**WHAT YOU SHOULD DO:** Take each line below that has "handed" and copy it.

*** DATA EXTRACT ***

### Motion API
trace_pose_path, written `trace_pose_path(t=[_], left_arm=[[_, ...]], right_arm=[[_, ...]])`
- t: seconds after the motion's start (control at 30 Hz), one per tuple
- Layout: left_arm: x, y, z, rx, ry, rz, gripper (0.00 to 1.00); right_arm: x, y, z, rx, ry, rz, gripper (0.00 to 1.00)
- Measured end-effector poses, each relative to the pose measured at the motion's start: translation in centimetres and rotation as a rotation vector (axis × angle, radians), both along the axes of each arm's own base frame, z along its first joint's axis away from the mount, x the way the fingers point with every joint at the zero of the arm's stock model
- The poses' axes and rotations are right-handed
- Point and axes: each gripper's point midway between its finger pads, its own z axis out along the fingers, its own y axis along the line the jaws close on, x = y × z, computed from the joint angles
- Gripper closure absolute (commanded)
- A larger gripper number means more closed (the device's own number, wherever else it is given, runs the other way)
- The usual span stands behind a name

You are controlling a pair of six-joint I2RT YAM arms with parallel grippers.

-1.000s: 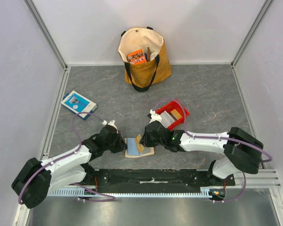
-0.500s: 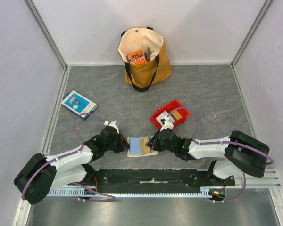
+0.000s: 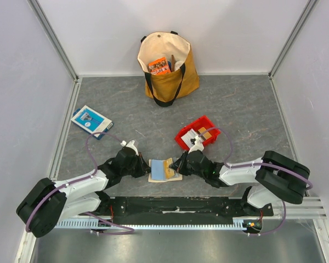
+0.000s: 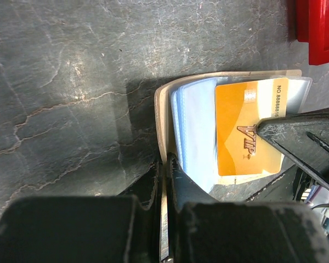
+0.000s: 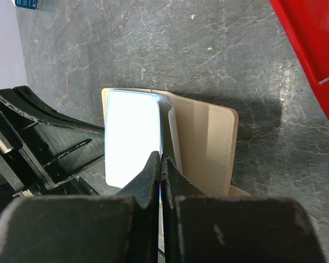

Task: Put the credit cards into the card holder
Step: Insert the credit card into the card holder.

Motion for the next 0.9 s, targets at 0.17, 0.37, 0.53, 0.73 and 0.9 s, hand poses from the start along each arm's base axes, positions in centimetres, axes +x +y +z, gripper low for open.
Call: trace_pose_path(t=[0.17, 0.37, 0.53, 0.73, 0.9], left_arm=[[-0.01, 0.02, 0.05, -0.001, -0.002, 0.001, 0.98], [-0.39, 0.28, 0.03, 0.001, 0.003, -0.001, 0.98], [-0.6, 0.44, 0.01, 0.002, 0.005, -0.001, 0.98], [-0.62, 0.43, 0.01, -0.001, 0.01, 0.003, 0.98], [-0.62, 0.38, 0.0, -0.008, 0.018, 0.013, 0.98]], right_arm=[[0.12, -0.1, -0.27, 0.028, 0.028, -0.032, 1.0], [0.35, -0.74, -0.82, 0.019, 0.083, -0.061, 1.0], [0.71, -0.61, -0.11, 0.006, 0.098, -0.068, 1.0], [0.52, -0.55, -0.35, 0.017, 0.118, -0.071, 1.0], [0.01, -0.27, -0.69, 0.039, 0.119, -0.067, 1.0]])
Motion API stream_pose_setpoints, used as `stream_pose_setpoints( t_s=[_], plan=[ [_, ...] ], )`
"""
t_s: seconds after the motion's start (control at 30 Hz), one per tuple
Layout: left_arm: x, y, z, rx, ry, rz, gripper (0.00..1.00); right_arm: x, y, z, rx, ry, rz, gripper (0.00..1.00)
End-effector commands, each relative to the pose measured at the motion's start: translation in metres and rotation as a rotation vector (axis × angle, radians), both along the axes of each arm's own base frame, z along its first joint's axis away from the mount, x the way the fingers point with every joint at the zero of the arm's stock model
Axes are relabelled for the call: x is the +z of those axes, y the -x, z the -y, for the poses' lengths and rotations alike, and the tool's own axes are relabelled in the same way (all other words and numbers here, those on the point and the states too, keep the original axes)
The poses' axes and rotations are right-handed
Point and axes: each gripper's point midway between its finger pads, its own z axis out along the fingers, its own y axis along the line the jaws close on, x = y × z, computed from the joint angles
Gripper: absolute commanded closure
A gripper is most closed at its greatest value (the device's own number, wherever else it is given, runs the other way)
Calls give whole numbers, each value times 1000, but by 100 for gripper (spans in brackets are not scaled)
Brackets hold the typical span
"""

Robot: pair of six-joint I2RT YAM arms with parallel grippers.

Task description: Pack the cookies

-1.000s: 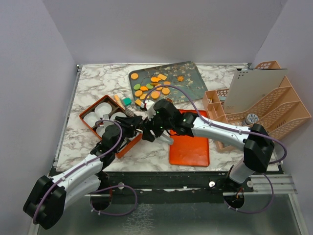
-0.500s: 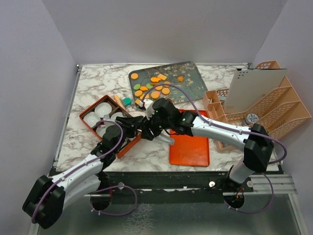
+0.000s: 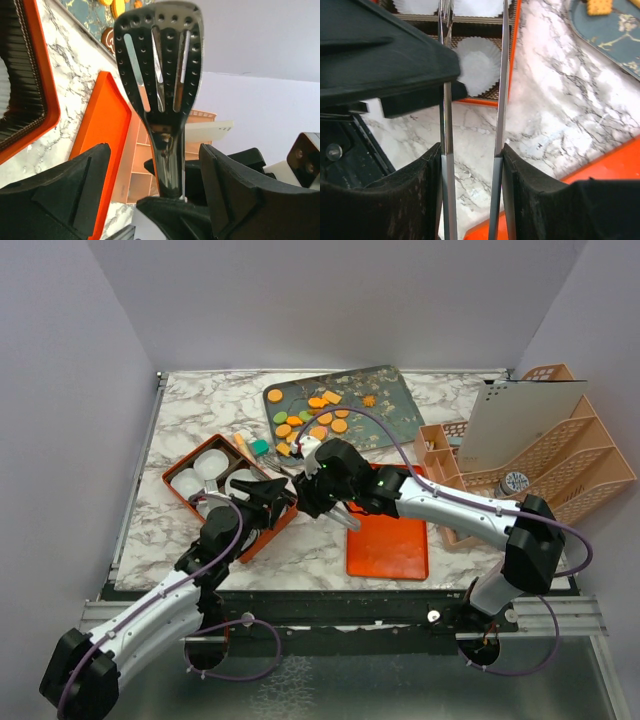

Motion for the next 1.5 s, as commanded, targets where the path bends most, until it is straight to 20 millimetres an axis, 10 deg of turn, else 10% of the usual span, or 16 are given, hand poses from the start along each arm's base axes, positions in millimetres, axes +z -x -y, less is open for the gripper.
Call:
stream_pose_setpoints(
  t_s=[0.0,0.5,1.07,1.47],
  plan=[
    [-11,4,-24,71,-181,-10,20,21,-21,20,-83,49,99,59],
    [118,24,-118,279,-865,315,9,6,-78,65,-233,150,8,73],
    [94,-13,-44,-116,-1098,318,1,-10,-78,65,-237,150,-109,73],
    [128,-17,-99,63,-1400,354,1,-27,-121,105,-390,176,-190,53]
  ],
)
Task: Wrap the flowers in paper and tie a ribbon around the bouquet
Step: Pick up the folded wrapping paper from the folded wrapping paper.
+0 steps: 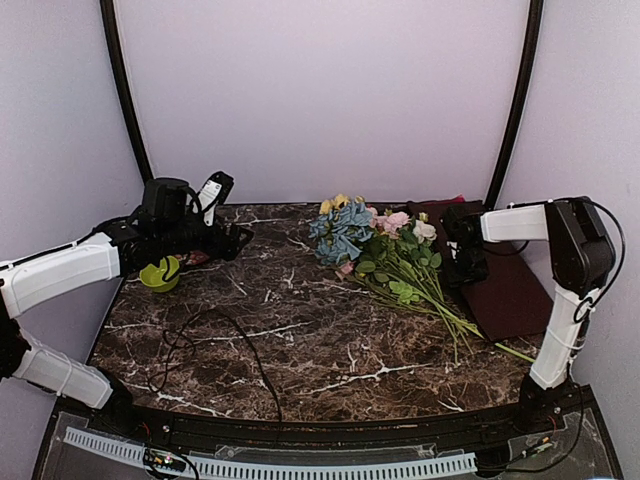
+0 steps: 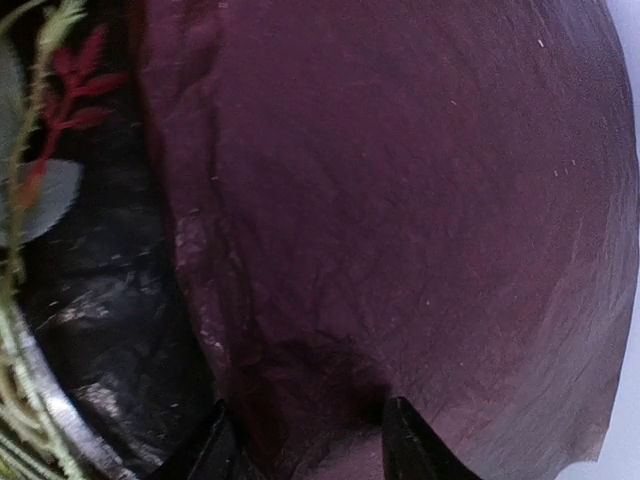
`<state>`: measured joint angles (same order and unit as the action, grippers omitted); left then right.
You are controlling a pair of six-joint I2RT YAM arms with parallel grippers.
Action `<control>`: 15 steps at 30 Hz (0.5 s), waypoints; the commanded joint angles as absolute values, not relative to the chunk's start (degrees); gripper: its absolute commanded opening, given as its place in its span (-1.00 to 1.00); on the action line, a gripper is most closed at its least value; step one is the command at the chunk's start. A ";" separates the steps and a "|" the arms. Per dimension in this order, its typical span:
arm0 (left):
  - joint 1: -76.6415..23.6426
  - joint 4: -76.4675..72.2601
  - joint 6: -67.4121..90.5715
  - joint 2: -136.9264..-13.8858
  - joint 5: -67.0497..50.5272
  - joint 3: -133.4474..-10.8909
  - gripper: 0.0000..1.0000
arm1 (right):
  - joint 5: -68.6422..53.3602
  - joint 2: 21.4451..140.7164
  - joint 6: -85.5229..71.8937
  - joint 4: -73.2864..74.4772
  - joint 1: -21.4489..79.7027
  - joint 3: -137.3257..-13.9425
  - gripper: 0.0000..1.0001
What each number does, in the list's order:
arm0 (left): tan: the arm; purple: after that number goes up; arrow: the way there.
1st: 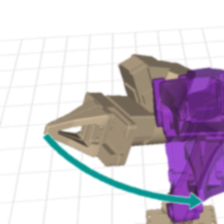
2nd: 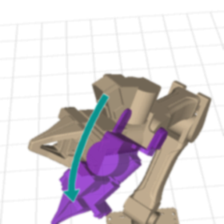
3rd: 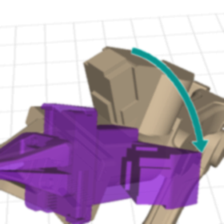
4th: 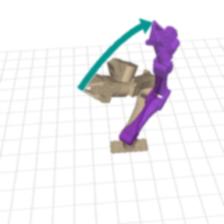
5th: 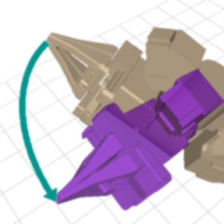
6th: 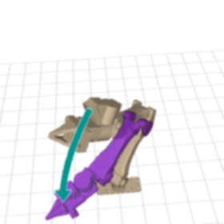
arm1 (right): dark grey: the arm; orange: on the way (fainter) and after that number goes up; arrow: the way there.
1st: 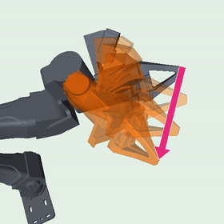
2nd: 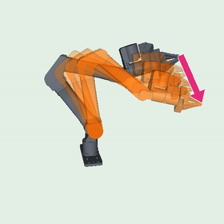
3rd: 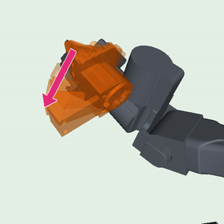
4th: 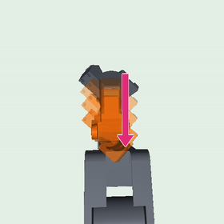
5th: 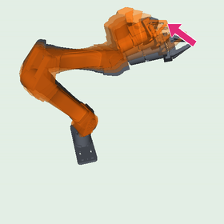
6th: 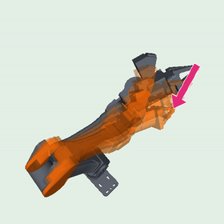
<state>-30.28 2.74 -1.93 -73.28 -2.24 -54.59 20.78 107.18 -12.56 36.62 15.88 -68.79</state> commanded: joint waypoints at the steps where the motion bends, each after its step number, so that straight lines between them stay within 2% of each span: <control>1: -30.32 0.37 -2.90 -71.04 -2.56 -53.33 0.71 | 25.38 108.49 -13.59 37.07 16.10 -69.99 -0.09; 4: -30.26 0.36 -3.07 -71.08 -2.44 -53.34 0.71 | 27.60 108.20 -13.95 36.87 16.10 -69.79 -0.33; 8: -30.32 0.38 -3.08 -71.67 -2.29 -53.39 0.71 | 31.21 106.21 -14.55 36.31 16.09 -69.49 -0.97; 15: -30.26 0.62 -3.16 -71.98 -2.24 -53.67 0.71 | 36.96 99.38 -15.04 35.33 15.91 -70.82 -1.00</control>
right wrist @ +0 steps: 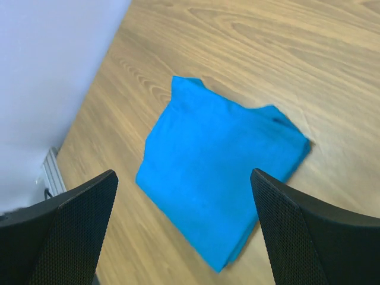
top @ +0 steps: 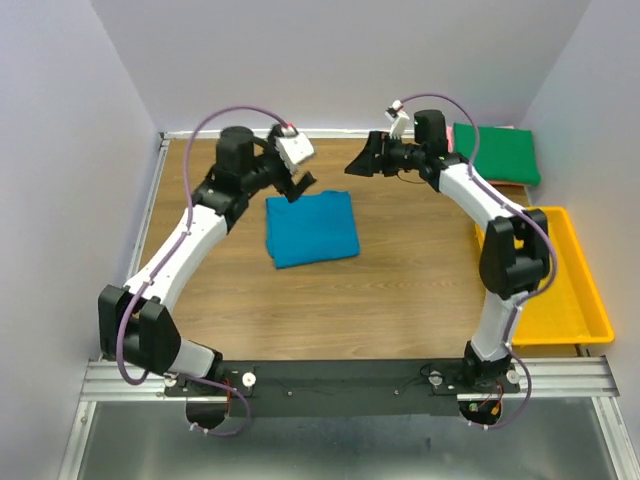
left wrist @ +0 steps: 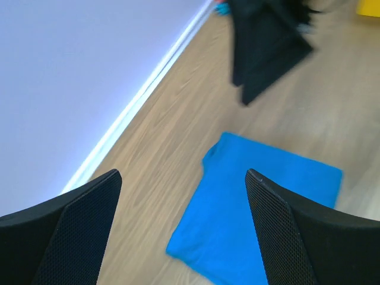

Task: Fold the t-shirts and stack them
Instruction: Smooth out wrinkles on the folded tshirt, then put the neatly folded tshirt into the corner of the board with the right arm

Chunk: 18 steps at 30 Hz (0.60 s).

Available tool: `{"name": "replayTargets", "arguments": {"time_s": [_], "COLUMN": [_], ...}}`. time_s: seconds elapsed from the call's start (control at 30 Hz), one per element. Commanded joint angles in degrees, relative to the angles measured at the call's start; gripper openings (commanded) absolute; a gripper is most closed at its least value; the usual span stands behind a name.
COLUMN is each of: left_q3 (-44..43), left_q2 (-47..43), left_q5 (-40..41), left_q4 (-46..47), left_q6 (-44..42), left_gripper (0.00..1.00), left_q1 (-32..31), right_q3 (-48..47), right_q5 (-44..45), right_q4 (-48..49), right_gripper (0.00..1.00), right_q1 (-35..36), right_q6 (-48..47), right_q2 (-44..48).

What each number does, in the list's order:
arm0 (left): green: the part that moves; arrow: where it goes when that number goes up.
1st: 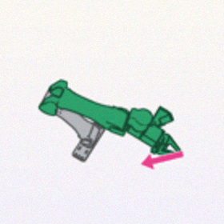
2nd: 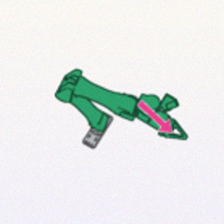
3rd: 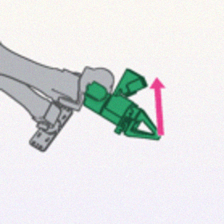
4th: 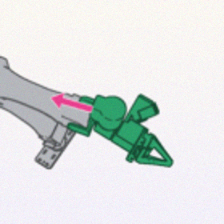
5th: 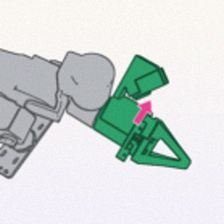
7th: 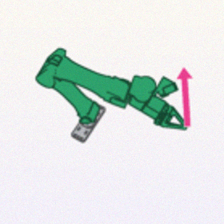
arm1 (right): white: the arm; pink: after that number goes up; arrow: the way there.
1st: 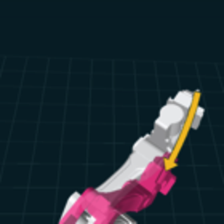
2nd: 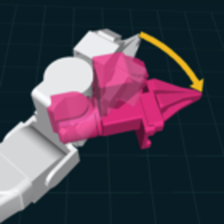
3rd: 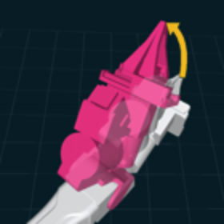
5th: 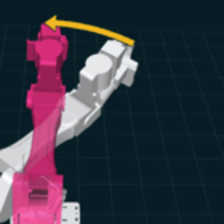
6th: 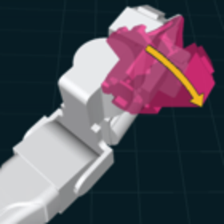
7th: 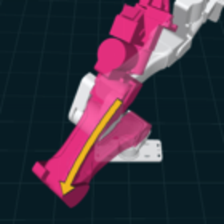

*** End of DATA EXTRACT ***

**ANSWER TO THE EXERCISE:**
- The poses' axes and rotations are right-handed
The poses' axes and rotations are right-handed

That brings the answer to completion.